“Why, who should I be talking about, except Miss Livingstone?” returned Frere gruffly. “Have you ‘gone stupid’ all of a sudden?”

You must have become blind,” retorted Rose, “not to have observed Miss Grant’s unusual grace and beauty; I wonder Lewis has never said more about her.”

“Bah!” growled Frere, “do you think your brother has nothing better to do than to chatter about a woman’s pretty face? Lewis is, or was (for his opinions on the subject seem to have been modified lately), a confirmed misogynist, and I’m very glad of it. Nothing makes me more savage than to hear the confounded puppies of the present day talk about this ‘doosed fine woman’ or that ‘uncommon nice gal.’ If I happened to have a sister or any other womankind belonging to me, and they were to make free with her name in that fashion, I should pretty soon astonish some of their exquisite delicacies. Well,” he continued, buttoning up his coat all awry, “I’m off, so goodbye;” and taking Rose’s hand in his own, he wrung it with such force that a flush of pain overspread her pale features. Observing this, he exclaimed, “Did I squeeze your fingers too hard? Well, I am a bear, as Lewis says, that’s certain.” As he spoke he laid her hand in his own broad palm, and stroking it gently, as though trying to soothe an injured child, he continued, “Poor little thing, I didn’t mean to hurt it;” then looking innocently surprised as Rose somewhat hastily withdrew it, he added, “What! isn’t that right either? well, I see I’d better be off. I’ll look you up again in a day or two, and if you want me you know where to find me.” So saying, he clattered downstairs, put on his hat hind-side before, and strode off, walking at the rate of at least five miles an hour. As he passed the church in Langham Place he overtook two gentlemen engaged in earnest conversation: regardless of this he quickened his pace and struck the younger of the two a smart blow on the back, exclaiming, “Bracy, my boy, how are you?” The individual thus roughly saluted immediately reeled forward as if from the effects of the blow, and encountering in his headlong career an elderly female, whose dress bespoke her an upper servant or thereabouts, he seized her by the elbows and twirled her round in the bewildering maze of an impromptu and turbulent waltz, which he continued till an opportune lamp-post interposed and checked his Terpsichorean performance. Before his astonished partner had recovered breath and presence of mind sufficient to pour forth the first words of a tide of angry remonstrance, Bracy interposed by exclaiming in a tone of the most bland civility—

“My dear madam, excuse this apparent liberty; really I am so completely overpowered that I would sink into the ground at your feet if it were not for the granite pavement which is——”

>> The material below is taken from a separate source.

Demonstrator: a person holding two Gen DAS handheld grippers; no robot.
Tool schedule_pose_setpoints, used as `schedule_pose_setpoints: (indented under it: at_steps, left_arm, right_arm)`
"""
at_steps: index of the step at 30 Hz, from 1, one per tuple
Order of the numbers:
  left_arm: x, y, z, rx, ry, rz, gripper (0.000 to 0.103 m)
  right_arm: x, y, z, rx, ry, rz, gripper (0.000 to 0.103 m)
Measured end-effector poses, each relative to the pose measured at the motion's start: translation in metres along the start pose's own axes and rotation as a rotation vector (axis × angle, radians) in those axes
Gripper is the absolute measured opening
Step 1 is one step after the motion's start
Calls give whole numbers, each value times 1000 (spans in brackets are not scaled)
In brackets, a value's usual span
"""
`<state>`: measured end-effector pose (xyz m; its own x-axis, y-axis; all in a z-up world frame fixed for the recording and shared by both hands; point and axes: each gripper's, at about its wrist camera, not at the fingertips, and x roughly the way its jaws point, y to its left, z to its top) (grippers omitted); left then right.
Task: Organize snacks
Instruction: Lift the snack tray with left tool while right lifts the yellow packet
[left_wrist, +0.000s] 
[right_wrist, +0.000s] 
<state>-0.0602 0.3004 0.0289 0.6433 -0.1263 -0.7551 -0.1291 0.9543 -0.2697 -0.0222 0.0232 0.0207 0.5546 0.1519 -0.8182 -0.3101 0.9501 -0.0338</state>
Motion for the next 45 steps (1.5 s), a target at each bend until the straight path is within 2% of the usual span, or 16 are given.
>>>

Here the good woman, having scarcely recovered breath, gasped vehemently, “It’s very hard, so it is——”

“Which is,” continued Bracy, louder and with still deeper empressement, “as you justly observe, so very hard; but, my dear madam, the facts of this case are yet harder. Let me assure you my offence, if you choose to stigmatise my late lamented indiscretion by so harsh a name, was perfectly involuntary; simply an effect produced by a too vehement demonstration of fraternal feeling on the part of my particular friend Mr. Frere. Allow me to introduce you—Outraged Elderly Lady, Mr. Frere—Mr. Frere, Outraged Elderly Lady. Ah, what a happy meeting! As the ever-appropriated Swan observes, ‘Fair encounter of two most rare affections!’ or again, ‘Joy, gentle friends, joy and fresh days of love accompany your hearts.’”

“Yes, it’s all wery fine,” exclaimed the outraged one (suddenly finding her tongue), “to go frightening of respectible parties out of their wits, and then think to smooth ’em over with your blarneying words; but if I could set eyes on one of them lazy pelisemen which is never to be found when wanted, blessed if I wouldn’t give you in charge for your imperence, so I would.”